- Task brief -
All lines holding the string "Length" should be copied from the data below.

--- Given records Enclosed Below ---

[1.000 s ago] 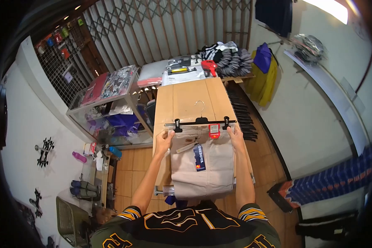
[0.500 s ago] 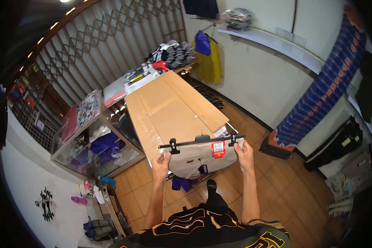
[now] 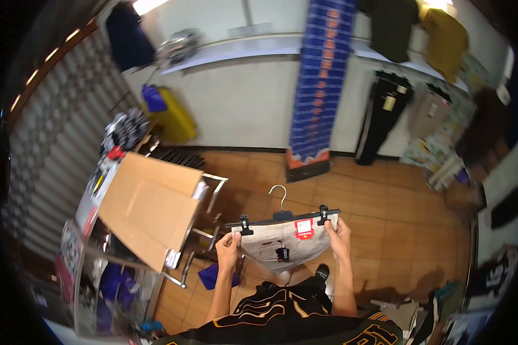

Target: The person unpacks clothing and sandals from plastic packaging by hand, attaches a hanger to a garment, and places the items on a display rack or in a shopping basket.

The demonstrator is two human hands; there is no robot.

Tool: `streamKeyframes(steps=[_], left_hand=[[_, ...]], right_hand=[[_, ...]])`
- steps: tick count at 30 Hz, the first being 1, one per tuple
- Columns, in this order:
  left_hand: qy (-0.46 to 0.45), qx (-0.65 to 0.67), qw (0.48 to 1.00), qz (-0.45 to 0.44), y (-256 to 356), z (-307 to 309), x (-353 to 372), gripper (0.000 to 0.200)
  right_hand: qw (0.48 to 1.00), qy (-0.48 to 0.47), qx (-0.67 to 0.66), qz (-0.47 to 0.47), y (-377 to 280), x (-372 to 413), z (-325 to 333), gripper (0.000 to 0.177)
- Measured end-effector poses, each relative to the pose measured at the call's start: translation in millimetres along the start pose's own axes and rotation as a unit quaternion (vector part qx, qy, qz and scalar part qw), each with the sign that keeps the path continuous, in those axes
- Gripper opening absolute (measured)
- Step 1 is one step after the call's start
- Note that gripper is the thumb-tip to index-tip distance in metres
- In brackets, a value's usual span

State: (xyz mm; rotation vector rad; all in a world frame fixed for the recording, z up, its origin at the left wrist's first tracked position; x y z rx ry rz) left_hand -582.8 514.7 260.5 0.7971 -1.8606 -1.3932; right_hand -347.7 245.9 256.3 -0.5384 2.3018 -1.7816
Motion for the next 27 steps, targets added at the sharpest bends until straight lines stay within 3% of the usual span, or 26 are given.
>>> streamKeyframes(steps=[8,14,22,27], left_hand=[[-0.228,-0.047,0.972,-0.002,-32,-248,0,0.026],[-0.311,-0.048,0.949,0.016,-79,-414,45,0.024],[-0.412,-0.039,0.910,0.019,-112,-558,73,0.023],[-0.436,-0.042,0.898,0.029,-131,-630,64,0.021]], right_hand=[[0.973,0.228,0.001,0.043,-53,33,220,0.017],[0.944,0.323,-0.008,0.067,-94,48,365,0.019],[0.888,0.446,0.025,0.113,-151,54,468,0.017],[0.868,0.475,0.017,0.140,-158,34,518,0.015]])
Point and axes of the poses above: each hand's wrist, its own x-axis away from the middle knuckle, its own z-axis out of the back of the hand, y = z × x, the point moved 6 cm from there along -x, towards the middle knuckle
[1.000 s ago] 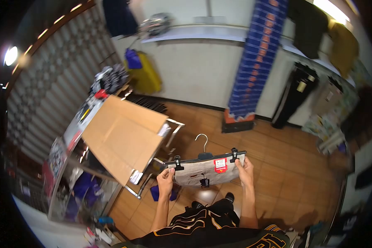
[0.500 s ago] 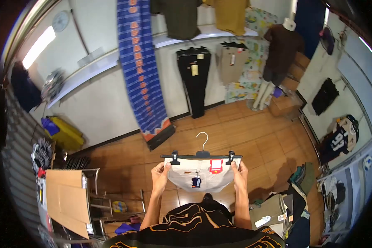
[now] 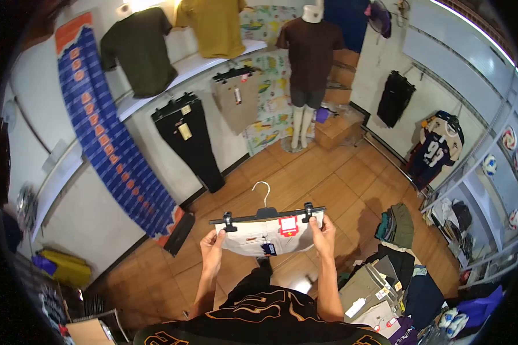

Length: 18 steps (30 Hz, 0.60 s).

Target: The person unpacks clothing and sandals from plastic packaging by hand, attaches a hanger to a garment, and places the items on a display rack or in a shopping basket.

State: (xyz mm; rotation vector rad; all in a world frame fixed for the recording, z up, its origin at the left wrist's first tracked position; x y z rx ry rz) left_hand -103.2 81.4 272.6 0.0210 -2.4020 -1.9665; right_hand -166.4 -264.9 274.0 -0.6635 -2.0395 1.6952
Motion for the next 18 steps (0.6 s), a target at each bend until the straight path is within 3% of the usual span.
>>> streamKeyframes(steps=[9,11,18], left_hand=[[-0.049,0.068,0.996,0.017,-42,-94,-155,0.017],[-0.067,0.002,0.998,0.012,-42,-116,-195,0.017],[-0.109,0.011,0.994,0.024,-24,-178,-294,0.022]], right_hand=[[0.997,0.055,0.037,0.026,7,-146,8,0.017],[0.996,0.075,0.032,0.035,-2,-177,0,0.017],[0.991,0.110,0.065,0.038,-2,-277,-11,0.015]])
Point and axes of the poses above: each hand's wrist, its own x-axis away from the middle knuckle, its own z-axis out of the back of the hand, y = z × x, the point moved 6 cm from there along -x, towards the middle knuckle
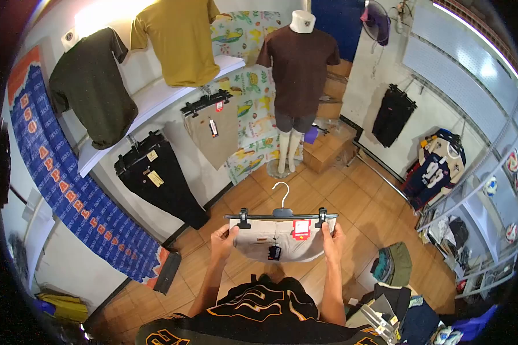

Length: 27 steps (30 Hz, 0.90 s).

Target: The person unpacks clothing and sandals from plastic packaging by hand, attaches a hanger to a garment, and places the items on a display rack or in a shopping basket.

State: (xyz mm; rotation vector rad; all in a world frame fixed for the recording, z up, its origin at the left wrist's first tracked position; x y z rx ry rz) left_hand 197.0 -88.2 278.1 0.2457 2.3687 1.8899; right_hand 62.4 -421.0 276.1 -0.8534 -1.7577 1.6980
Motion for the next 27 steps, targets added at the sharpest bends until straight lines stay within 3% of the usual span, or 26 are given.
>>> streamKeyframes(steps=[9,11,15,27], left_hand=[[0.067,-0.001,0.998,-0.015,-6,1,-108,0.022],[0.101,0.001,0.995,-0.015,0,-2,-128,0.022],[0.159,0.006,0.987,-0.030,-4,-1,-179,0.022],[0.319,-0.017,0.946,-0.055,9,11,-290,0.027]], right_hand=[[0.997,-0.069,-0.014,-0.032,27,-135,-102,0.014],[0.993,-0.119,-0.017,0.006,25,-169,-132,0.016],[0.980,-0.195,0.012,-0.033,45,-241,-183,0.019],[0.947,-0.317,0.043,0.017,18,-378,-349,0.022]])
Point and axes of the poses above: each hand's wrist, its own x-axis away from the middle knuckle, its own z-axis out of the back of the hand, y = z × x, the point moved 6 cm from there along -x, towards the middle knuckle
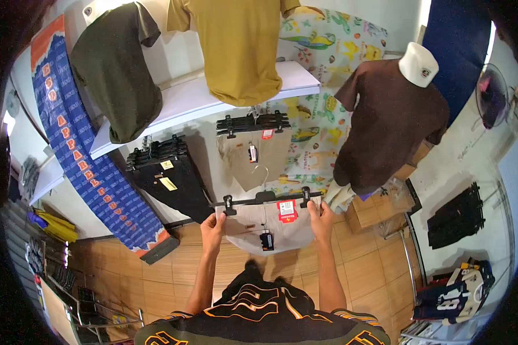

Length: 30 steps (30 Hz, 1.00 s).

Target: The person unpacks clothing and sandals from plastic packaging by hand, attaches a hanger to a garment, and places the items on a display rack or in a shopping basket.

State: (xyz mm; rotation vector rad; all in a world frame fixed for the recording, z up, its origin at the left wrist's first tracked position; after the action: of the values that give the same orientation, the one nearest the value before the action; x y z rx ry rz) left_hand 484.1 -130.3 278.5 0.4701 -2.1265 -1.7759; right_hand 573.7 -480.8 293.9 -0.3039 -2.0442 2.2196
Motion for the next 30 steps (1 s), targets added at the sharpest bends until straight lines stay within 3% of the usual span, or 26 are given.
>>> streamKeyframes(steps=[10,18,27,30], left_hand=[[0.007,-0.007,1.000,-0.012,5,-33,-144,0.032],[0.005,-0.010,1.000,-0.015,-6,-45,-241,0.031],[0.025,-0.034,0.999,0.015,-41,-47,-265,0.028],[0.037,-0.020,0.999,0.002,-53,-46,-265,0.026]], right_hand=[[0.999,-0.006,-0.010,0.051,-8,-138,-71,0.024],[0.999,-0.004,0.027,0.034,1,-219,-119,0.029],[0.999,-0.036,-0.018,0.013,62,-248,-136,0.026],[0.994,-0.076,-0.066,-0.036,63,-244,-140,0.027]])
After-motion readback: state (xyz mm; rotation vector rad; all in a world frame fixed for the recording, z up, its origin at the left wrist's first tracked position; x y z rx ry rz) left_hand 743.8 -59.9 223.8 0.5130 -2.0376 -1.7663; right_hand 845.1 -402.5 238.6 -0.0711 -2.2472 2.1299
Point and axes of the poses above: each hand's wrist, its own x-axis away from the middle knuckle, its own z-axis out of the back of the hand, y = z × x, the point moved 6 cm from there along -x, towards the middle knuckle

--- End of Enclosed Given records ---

- Answer below -
Length: 18 steps (30 Hz, 0.60 s).
Length: 27 steps (30 Hz, 0.90 s).
Length: 30 steps (30 Hz, 1.00 s).

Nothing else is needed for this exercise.